A third ingredient adds another burden: there are no jobs for fiction writers that allow them to earn an income while learning the art. A would-be attorney can work as a file clerk in a law office, then as a paralegal, while going to law school at night. After officially becoming an attorney he can work for an established law firm before setting up his own practice. Nothing comparable exists for fiction writers.

A fourth ingredient is that fiction writing involves the whole person more than any other career, even more than other arts (with the possible exception of acting). For example, a writer who has a psychological problem with repression may be more crippled in his work than if he were an electronic engineer.

A fifth ingredient is the great time lag between starting a story and seeing it made real. The process of researching, planning, writing and editing a novel--especially one that is historical or philosophical--is too long for artists who want to see quicker results.
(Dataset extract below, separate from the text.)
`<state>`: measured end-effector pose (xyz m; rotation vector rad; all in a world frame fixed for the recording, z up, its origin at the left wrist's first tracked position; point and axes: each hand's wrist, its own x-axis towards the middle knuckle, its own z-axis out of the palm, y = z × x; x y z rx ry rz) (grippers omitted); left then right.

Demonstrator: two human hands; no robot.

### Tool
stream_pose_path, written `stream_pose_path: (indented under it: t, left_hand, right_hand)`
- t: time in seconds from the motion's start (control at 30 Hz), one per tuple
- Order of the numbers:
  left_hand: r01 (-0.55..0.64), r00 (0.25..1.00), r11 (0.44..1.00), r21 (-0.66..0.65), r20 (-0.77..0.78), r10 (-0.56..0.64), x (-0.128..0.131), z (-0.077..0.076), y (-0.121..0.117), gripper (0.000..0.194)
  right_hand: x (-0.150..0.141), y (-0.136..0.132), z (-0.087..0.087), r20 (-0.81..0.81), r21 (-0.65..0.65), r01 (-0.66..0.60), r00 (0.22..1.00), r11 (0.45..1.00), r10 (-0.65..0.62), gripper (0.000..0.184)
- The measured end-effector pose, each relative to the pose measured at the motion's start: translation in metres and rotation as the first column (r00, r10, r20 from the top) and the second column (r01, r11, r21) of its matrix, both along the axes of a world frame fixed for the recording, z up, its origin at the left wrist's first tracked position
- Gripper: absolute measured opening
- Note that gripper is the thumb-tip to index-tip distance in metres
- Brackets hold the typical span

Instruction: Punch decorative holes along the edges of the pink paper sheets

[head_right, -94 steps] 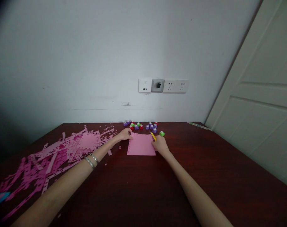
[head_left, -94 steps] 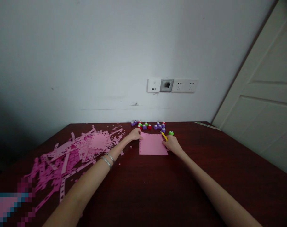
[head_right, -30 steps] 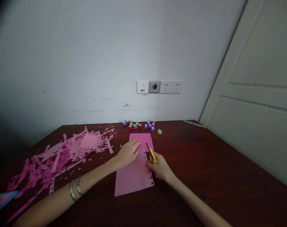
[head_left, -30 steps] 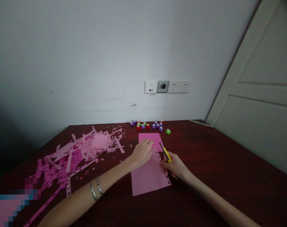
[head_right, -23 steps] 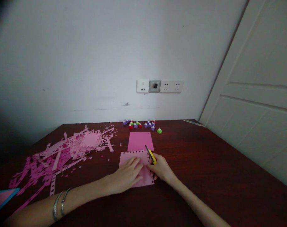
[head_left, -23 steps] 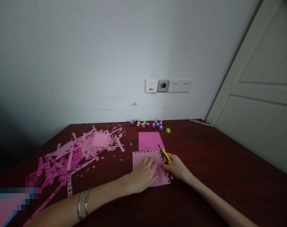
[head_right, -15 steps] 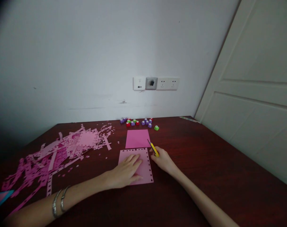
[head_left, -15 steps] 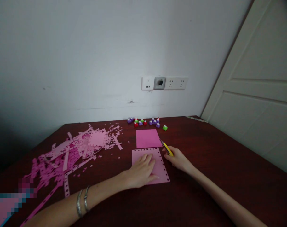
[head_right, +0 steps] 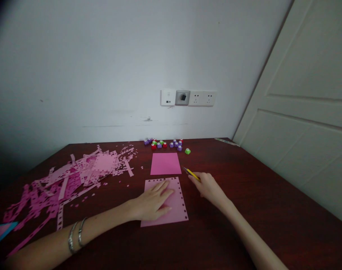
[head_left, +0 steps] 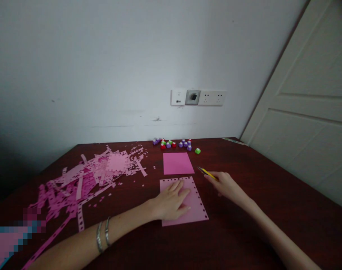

Given these difficulties, the small number of persistent fiction writers, and the even smaller number of artistically successful ones, is not a surprise. But for someone who has selected fiction as his central purpose in life, and is objective about his ability to succeed, the long, slow climb to competence might still be very rewarding personally.

Burgess Laughlin
Author, The Power and the Glory: The Key Ideas and Crusading Lives of Eight Debaters of Reason vs. Faith

1 comment:

Amy said...

All good points. Another difficulty that I see is that fiction writing requires a massive storehouse of concretes that can be drawn upon as the basis of the "selective recreation." Ayn Rand made a brilliant decision in studying history at a young age, and I believe this enabled her to begin quality writing much earlier than usual. I considered fiction writing in my late teens but I had nothing to draw upon.